Please repeat the data exactly, leaving nothing out.

++++++++++++++++++++

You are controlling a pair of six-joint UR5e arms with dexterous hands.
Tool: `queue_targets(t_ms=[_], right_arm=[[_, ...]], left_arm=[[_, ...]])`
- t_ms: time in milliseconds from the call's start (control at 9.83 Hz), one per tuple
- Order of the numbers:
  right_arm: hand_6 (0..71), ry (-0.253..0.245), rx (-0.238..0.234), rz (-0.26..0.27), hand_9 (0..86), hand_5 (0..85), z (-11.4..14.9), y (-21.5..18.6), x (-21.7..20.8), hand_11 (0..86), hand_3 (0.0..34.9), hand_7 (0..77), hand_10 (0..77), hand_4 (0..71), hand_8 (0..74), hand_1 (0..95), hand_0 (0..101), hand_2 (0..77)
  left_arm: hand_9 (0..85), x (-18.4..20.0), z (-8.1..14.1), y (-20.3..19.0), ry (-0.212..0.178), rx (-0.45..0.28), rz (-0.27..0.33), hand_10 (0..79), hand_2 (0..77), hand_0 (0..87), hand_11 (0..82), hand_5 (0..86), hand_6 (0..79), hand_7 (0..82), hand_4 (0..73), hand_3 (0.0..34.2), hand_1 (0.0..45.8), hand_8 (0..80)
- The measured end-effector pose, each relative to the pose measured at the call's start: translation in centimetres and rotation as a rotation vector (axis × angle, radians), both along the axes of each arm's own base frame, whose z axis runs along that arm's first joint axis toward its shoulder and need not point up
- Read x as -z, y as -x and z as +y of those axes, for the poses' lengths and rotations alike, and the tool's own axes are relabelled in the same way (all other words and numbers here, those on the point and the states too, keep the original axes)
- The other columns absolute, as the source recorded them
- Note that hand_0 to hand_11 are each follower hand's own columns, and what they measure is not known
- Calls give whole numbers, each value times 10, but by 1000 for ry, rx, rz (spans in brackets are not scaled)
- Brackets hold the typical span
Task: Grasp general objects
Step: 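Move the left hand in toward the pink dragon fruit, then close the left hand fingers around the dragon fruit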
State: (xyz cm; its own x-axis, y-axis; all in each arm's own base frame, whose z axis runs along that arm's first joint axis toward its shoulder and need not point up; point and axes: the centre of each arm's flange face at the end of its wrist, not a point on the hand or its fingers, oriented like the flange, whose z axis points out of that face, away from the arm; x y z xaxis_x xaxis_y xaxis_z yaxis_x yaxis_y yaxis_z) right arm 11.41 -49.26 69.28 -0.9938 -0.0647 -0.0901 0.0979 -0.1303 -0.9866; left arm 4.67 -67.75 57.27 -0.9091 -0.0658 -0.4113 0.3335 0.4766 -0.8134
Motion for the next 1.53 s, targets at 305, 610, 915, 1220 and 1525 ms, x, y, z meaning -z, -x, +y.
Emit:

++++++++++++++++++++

• **Answer for this exercise**:
You are controlling a pair of six-joint UR5e arms with dexterous hands.
Tool: `queue_targets(t_ms=[_], right_arm=[[_, ...]], left_arm=[[_, ...]])`
- t_ms: time in milliseconds from the call's start (control at 9.83 Hz), one per tuple
- Order of the numbers:
  right_arm: hand_6 (0..71), ry (-0.253..0.245), rx (-0.238..0.234), rz (-0.26..0.27), hand_9 (0..86), hand_5 (0..85), z (-11.4..14.9), y (-21.5..18.6), x (-21.7..20.8), hand_11 (0..86), hand_3 (0.0..34.9), hand_7 (0..77), hand_10 (0..77), hand_4 (0..71), hand_8 (0..74), hand_1 (0..95), hand_0 (0..101), hand_2 (0..77)
  left_arm: hand_9 (0..85), x (-18.4..20.0), z (-8.1..14.1), y (-20.3..19.0), ry (-0.212..0.178), rx (-0.45..0.28), rz (-0.27..0.33), hand_10 (0..79), hand_2 (0..77), hand_0 (0..87), hand_11 (0..82), hand_5 (0..86), hand_6 (0..79), hand_7 (0..82), hand_4 (0..73), hand_3 (0.0..34.2), hand_1 (0.0..45.8), hand_8 (0..80)
- The measured end-effector pose, each relative to the pose measured at the call's start: translation in centimetres and rotation as a rotation vector (axis × angle, radians), both along the axes of each arm's own base frame, whose z axis runs along that arm's first joint axis toward its shoulder and need not point up
- Read x as -z, y as -x and z as +y of those axes, for the poses' lengths and rotations alike, and the tool's own axes are relabelled in the same way (all other words and numbers here, those on the point and the states too, keep the original axes)
- The other columns absolute, as the source recorded them
- Note that hand_0 to hand_11 are each follower hand's own columns, and what they measure is not known
- Calls give whole numbers, each value times 10, but by 1000 for ry, rx, rz (spans in brackets are not scaled)
- Brackets hold the typical span
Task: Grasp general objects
Step: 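Move the left hand in toward the pink dragon fruit, then close the left hand fingers around the dragon fruit
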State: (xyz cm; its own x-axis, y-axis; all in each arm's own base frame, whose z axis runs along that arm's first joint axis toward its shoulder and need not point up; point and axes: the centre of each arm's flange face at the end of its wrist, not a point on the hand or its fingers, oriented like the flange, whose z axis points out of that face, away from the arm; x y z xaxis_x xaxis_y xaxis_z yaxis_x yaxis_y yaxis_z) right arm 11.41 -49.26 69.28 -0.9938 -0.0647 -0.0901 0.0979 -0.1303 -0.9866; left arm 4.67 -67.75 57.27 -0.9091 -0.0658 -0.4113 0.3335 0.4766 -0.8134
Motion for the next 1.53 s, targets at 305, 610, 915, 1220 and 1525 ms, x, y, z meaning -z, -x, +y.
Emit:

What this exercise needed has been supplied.